In Germany, DAX ended the day down by 2.3 percent after initially rising on the ECB announcement, while France's CAC 40 fell by 1.7 percent.
The euro, which tends to weaken with more stimulus, was 1.6 percent higher at $1.1172, having earlier tanked by 1.2 percent.

Lending push

The negative rate on deposits - in essence, a tax on bank's excess funds - is aimed at pushing banks to lend rather than leave money at the central bank.
More lending would promote growth and push up inflation from a worryingly low annual rate of minus 0.2 percent.
The rate cut and the other measures to expand stimulus underline how far the ECB sees itself from achieving its goal of inflation of just under 2 percent.
Low or negative inflation has raised fears that Europe may become stuck in deflation, in which stagnant prices weigh on wages, investment and economic growth for years.

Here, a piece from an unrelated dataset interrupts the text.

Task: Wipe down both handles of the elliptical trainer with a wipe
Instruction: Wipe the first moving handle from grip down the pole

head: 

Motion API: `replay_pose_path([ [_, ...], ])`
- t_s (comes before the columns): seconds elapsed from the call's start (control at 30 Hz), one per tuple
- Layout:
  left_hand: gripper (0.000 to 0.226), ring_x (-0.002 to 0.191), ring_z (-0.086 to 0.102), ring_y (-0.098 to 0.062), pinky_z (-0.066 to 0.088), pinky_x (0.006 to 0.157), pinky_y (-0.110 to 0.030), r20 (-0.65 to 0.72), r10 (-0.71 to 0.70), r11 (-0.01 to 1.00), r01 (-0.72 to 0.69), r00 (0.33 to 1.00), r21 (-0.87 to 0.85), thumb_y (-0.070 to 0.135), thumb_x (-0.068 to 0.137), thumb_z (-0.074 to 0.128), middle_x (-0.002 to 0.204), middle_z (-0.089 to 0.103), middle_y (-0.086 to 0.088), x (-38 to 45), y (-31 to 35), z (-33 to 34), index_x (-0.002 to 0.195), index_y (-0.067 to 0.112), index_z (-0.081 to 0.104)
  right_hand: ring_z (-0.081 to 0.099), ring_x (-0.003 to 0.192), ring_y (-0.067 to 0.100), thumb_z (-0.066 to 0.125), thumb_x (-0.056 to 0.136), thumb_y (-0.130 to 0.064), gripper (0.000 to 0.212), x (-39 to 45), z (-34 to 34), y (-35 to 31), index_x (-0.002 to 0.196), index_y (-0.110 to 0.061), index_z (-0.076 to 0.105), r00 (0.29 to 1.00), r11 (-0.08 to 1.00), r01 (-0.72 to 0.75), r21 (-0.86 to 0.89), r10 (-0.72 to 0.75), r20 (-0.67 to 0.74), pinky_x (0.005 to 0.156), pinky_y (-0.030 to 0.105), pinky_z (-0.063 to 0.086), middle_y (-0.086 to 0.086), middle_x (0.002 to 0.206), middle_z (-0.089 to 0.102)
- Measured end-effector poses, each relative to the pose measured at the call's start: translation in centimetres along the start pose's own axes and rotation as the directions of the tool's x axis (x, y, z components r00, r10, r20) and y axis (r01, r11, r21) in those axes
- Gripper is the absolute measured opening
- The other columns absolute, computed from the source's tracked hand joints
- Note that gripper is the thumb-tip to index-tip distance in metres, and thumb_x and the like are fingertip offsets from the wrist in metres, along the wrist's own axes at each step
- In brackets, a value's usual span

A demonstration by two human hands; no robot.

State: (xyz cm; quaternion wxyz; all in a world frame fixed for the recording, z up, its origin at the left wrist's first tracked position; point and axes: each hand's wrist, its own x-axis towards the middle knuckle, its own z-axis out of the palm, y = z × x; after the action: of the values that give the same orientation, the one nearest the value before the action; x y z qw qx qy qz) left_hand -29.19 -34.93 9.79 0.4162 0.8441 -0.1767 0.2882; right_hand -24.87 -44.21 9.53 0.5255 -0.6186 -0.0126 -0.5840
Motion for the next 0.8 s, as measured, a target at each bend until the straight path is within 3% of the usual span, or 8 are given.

Draghi, judged to have disappointed markets in December with stimulus measures below expectations, said more action was needed because the eurozone recovery risked being dampened by the slow-down in emerging markets.
"With today's comprehensive package of monetary policy decisions, we are providing substantial monetary stimulus to counteract heightened risks to the ECB's price-stability objective," he told a news conference.
Yet, Laith Khalaf, senior analyst at stockbrokers Hargreaves Lansdown, said it was hard to see how even lower interest rates and an increase in the bond-buying programme can been seen as a positive development.
He says that the fact the ECB is "still pursuing such extreme monetary policy paints a depressing picture of the European economy".
Khalaf added that the markets "are beginning to question what central banks have left in the locker if the global economy slips back towards recession".